* WHAT THE EXERCISE ASKS *
Restate each line of the listing exactly, without carrying over any pictures.
** Opening DATA block **
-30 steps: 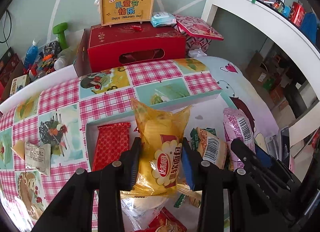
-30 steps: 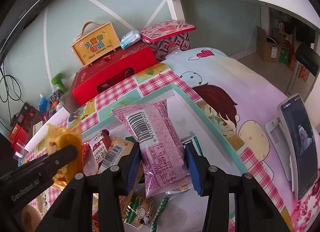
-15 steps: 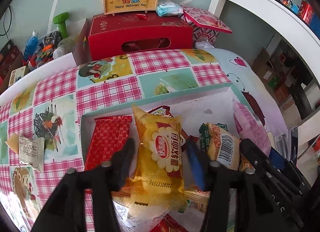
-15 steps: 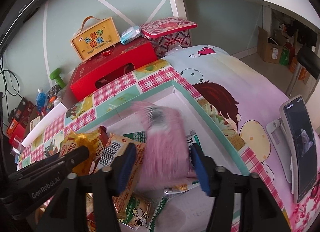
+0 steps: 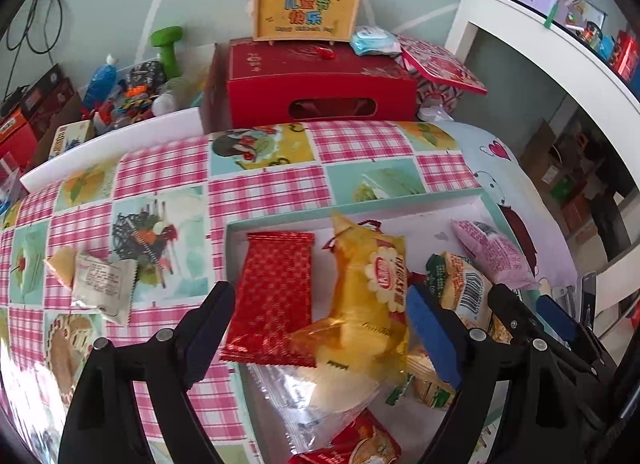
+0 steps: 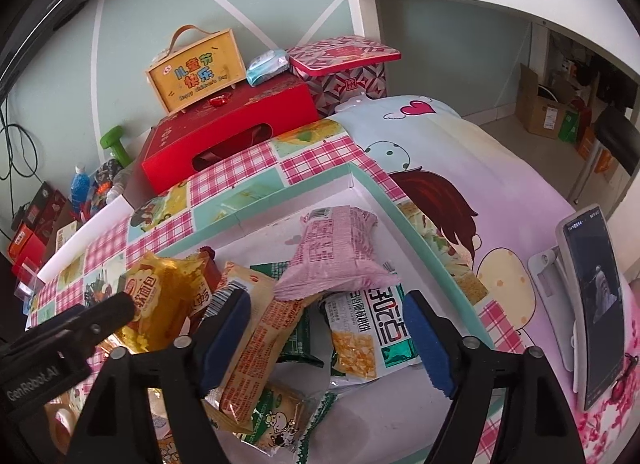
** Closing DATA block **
* SOLUTION FOR THIS TASK *
-30 steps: 
-30 steps: 
-15 steps: 
-15 steps: 
+0 steps: 
+0 steps: 

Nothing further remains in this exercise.